**Exercise aim**
Read the records below. Copy each line where the string "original" occurs.

[Data excerpts Boundary: Start]

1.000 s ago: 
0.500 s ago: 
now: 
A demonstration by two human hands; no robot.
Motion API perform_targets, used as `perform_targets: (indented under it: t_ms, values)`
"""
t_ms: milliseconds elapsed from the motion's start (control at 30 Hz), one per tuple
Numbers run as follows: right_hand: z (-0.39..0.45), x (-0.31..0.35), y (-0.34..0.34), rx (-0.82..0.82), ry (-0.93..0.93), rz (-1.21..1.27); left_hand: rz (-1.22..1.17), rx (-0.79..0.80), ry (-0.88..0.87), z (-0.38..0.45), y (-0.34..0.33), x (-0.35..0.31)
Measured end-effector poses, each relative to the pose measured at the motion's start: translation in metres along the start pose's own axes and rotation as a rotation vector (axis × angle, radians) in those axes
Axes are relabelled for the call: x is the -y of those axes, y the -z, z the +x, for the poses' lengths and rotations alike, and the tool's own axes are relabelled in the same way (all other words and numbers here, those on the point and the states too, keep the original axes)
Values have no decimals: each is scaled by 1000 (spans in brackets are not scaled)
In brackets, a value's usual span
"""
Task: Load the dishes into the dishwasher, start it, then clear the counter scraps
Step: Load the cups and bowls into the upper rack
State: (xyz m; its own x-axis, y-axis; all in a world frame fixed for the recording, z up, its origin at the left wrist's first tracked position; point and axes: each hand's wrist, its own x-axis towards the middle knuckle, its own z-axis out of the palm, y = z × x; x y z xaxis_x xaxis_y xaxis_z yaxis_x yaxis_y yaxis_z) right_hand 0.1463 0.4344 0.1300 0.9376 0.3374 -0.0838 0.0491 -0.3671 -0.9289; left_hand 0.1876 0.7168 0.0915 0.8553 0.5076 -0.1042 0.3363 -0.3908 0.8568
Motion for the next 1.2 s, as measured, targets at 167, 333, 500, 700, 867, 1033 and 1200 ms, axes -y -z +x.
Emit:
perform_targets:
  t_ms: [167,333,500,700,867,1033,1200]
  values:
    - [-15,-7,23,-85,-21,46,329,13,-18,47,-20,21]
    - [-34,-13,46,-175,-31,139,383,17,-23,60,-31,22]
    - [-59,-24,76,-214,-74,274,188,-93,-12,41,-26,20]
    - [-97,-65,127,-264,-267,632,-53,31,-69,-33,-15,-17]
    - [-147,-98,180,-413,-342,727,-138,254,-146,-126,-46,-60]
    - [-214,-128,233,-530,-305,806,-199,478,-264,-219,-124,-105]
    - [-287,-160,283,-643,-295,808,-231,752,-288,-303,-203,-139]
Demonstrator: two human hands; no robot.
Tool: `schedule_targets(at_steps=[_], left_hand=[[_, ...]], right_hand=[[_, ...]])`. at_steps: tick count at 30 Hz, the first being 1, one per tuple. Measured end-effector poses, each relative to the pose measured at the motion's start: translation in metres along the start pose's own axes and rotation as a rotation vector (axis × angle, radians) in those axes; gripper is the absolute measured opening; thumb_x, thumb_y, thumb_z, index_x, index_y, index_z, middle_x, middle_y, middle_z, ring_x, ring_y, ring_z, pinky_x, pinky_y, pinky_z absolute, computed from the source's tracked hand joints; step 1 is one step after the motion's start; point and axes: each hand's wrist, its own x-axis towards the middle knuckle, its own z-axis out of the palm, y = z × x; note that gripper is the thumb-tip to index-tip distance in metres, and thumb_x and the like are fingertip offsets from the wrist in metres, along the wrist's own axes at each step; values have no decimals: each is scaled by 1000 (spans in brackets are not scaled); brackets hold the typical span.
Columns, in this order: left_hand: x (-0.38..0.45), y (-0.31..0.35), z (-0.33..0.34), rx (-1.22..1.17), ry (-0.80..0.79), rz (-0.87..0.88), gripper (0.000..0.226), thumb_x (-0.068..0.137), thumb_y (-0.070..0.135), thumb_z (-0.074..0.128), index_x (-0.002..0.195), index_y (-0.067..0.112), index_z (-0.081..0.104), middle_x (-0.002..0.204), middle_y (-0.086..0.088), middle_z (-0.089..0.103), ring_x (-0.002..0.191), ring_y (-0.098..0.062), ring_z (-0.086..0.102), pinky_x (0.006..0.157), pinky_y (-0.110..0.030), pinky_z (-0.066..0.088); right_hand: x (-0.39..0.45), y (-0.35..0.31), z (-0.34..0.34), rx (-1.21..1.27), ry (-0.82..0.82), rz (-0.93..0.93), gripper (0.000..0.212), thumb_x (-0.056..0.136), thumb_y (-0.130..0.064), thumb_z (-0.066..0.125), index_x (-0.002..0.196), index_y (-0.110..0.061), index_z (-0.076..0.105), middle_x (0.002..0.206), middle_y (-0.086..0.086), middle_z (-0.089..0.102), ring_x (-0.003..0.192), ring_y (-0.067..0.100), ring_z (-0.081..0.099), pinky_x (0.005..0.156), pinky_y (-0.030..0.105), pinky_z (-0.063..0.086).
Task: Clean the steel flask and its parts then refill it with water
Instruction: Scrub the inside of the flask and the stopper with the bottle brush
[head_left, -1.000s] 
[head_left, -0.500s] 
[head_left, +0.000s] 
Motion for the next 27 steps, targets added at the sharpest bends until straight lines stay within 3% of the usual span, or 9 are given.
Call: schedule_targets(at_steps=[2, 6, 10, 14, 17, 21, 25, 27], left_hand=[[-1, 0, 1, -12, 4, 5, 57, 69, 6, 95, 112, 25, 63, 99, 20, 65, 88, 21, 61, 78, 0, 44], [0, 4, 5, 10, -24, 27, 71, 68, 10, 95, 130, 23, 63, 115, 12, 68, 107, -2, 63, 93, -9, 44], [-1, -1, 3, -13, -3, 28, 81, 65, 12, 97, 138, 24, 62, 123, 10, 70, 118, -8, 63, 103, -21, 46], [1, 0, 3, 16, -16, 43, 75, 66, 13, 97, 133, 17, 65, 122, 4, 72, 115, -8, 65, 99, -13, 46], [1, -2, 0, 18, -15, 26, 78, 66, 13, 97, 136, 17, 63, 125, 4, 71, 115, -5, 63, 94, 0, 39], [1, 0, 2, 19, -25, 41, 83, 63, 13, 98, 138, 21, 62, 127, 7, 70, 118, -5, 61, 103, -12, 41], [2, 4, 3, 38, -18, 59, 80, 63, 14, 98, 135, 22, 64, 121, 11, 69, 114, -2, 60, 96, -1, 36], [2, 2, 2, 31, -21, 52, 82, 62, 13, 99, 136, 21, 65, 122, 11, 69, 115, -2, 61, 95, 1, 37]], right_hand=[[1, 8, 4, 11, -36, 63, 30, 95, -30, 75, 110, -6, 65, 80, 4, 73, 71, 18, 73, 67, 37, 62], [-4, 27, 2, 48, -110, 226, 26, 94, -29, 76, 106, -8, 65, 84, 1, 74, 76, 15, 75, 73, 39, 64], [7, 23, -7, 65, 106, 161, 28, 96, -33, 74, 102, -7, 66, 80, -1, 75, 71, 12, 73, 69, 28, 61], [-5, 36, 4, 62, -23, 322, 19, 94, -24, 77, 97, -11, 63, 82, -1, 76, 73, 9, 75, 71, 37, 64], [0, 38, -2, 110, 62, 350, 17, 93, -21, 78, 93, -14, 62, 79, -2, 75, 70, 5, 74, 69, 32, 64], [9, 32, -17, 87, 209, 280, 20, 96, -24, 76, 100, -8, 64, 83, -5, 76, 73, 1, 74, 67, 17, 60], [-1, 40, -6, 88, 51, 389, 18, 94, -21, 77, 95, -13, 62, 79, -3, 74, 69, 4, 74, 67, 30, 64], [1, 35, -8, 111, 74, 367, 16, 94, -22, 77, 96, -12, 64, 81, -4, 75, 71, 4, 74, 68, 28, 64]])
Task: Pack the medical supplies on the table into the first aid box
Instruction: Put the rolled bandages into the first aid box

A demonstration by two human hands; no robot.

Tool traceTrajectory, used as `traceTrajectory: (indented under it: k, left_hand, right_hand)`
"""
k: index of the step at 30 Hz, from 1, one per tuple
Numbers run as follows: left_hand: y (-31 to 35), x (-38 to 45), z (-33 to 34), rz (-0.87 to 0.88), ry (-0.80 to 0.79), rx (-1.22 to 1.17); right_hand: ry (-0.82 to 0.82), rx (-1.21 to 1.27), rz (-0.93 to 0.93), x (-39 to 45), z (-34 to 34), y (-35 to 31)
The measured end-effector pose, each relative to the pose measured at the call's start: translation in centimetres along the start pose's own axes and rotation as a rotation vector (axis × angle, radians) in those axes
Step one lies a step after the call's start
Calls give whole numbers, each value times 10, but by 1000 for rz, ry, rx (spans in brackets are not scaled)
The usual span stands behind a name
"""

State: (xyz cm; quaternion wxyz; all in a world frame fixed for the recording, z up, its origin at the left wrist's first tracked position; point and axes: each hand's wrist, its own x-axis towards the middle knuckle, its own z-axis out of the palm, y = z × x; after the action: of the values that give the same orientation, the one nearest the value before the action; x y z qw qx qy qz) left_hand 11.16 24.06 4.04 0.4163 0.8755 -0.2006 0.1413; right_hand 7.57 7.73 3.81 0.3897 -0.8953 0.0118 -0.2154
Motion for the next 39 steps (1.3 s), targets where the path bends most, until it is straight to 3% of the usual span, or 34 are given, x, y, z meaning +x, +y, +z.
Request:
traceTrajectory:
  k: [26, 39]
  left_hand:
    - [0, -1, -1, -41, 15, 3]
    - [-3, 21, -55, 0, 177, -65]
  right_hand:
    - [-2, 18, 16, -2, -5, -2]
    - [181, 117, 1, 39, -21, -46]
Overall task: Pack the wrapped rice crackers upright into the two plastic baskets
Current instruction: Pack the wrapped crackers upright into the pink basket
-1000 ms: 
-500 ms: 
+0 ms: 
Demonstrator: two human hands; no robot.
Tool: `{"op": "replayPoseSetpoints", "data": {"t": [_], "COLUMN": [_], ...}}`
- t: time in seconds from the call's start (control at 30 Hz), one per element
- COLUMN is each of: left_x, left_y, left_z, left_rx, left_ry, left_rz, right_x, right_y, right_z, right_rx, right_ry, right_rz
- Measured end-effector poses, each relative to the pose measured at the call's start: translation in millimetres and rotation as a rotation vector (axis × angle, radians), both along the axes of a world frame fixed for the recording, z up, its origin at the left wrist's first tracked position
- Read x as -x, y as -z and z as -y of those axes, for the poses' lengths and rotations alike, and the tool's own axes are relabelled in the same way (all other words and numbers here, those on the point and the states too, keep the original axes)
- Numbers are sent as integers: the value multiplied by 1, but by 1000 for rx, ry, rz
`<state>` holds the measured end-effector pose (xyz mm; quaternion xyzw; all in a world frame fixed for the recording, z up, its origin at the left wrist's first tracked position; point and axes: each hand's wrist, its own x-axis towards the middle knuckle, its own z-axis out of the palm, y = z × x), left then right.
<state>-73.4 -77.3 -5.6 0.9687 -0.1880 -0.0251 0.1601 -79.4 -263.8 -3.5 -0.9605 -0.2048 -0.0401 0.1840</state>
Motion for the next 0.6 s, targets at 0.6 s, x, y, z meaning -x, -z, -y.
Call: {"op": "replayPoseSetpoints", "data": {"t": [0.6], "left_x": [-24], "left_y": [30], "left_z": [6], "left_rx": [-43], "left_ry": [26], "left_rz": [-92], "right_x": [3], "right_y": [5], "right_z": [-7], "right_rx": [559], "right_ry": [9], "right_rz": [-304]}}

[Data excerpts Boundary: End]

**Response box**
Axes are relabelled for the call: x is the -y of those axes, y the -z, z the +x, for the poses' lengths and rotations alike, and the tool's own axes are relabelled in the same way (all other words and numbers here, those on the point and the states too, keep the original axes)
- Read x as -x, y as -z and z as -y of those axes, for the poses' lengths and rotations alike, and the tool's own axes are relabelled in the same way (all other words and numbers here, those on the point and the states too, keep the original axes)

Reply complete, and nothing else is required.